L'ex candidato sindaco Remo Santini risponde per le rime ai partiti che sostengono la giunta Tambellini-Raspini in merito al futuro del mega edificio.
"Dopo aver girato a vuoto su quasi tutti i fronti dal 2012 ad oggi - osserva Santini, leader della lista civica SìAmoLucca e capogruppo in consiglio comunale - da un anno e mezzo la giunta Tambellini preme l'acceleratore per cogliere almeno un risultato importante, individuando la svolta sulla Manifattura come trofeo da esibire. Nel farlo, non lo dico io ma le carte, hanno addirittura dato per buone proposte del privato che invece risultavano irricevibili perché avrebbero provocato un danno erariale, cedendo per decenni l'incasso dei parcheggi pubblici e subendo le destinazioni, oltretutto 'nascondendole' all'opinione pubblica (ad esempio i 4mila metri quadrati di nuovi negozi stile outlet) anziché dettare un indirizzo come Comune su cosa si ritiene più utile per il futuro del complesso e del centro storico".

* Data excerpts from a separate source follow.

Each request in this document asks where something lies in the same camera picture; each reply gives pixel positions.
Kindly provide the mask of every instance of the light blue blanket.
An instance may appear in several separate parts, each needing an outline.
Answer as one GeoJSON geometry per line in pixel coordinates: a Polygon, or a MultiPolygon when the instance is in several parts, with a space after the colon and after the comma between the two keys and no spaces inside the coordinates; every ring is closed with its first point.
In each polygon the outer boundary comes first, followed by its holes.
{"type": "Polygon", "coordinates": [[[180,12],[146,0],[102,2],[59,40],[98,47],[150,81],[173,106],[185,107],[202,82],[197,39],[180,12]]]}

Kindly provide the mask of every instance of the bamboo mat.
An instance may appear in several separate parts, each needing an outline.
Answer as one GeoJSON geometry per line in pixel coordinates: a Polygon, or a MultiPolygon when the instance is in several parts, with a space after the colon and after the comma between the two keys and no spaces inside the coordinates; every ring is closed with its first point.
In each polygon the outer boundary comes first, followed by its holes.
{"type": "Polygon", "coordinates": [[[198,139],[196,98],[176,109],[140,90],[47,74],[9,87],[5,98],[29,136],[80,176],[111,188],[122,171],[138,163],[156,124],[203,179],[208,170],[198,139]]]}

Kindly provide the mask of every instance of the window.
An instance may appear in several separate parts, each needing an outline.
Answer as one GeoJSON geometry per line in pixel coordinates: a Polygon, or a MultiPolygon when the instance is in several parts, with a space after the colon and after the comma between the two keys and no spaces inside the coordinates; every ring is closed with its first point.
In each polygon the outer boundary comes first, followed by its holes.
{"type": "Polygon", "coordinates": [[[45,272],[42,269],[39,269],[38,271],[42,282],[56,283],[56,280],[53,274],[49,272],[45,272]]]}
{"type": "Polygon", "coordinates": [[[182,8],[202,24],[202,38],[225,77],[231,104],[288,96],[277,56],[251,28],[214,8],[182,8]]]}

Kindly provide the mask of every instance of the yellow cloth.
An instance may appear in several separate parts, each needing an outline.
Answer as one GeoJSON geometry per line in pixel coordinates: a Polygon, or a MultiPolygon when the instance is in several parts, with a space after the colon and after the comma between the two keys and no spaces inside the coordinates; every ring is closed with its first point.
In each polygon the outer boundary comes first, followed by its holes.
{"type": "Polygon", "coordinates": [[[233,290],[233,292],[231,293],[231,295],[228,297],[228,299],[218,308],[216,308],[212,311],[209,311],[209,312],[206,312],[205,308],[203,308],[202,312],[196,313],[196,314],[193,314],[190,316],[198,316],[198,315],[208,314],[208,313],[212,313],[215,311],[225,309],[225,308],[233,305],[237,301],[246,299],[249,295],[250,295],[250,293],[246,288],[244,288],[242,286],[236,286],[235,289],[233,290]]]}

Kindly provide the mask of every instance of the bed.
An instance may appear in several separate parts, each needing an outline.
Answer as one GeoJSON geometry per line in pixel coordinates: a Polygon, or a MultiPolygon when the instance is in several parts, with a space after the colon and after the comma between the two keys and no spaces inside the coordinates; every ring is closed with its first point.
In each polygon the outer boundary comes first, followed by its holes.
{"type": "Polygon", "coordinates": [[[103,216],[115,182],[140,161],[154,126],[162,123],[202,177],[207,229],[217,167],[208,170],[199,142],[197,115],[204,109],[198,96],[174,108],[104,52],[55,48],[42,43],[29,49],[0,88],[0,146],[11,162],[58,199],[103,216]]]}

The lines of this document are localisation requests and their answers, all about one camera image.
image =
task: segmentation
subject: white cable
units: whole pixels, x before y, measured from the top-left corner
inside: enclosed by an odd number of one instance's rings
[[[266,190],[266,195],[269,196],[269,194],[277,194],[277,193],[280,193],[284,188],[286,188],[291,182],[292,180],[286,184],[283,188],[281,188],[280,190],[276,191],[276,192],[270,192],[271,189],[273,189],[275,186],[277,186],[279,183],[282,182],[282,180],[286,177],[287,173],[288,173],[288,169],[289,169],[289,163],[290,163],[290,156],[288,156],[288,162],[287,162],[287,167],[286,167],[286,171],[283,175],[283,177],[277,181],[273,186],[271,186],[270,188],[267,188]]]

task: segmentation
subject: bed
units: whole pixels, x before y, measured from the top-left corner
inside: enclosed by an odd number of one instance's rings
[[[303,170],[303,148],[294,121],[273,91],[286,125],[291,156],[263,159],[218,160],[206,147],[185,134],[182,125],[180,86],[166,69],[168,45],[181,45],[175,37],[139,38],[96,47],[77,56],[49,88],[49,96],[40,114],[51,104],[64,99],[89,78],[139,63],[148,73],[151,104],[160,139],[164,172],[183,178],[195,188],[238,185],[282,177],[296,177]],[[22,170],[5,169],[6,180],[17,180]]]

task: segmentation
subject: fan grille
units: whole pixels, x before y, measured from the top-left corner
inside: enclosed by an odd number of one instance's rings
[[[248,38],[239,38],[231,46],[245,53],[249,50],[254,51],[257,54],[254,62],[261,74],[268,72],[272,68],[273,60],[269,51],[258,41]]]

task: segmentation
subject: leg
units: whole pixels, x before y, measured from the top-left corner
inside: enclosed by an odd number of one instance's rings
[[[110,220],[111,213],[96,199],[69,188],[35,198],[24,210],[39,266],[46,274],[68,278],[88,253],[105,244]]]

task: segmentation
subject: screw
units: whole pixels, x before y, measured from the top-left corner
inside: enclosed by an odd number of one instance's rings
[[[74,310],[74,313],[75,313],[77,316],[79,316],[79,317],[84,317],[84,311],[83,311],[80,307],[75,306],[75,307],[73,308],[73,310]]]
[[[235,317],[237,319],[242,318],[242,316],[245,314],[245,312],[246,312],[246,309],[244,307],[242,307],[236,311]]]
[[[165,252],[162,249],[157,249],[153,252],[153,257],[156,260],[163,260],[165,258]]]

L'ex candidato sindaco smonta poi la teoria del partito del no. "SìAmoLucca, avvalendosi di tecnici, è stata l'unica forza civico-politica a presentare un proprio progetto alternativo, che nell'ex Manifattura prevede la realizzazione di una sala cinematografica all'avanguardia, un museo di arte moderna con biblioteca, il trasferimento degli istituti superiori con indirizzo artistico, l'arrivo di Tagetik o dell'Agenzia delle Entrate e il raddoppio del numero degli attuali stalli di sosta - prosegue Santini – che potrebbero ugualmente soddisfare le comprensibili esigenze di un privato che investe, seppure la Manifattura debba per noi rimanere di proprietà pubblica e non ceduta per sempre. I nostri no sono solo sul metodo con cui l'amministrazione sta conducendo la trattativa, cercando di aggirare le norme di legge ed esponendosi a indagini della Procura e della Corte dei Conti, rischiando sì in quel caso di bloccare davvero tutto per decenni. E' il centrosinistra ad essere diventato il partito del sì a prescindere: ovvero il partito del sì ai grandi poteri e il partito del sissignore anche quando l'interesse di Lucca non è tutelato (svendita di patrimonio, diktat della Regione) e invece partito del no, in innumerevoli casi, alle richieste dei cittadini".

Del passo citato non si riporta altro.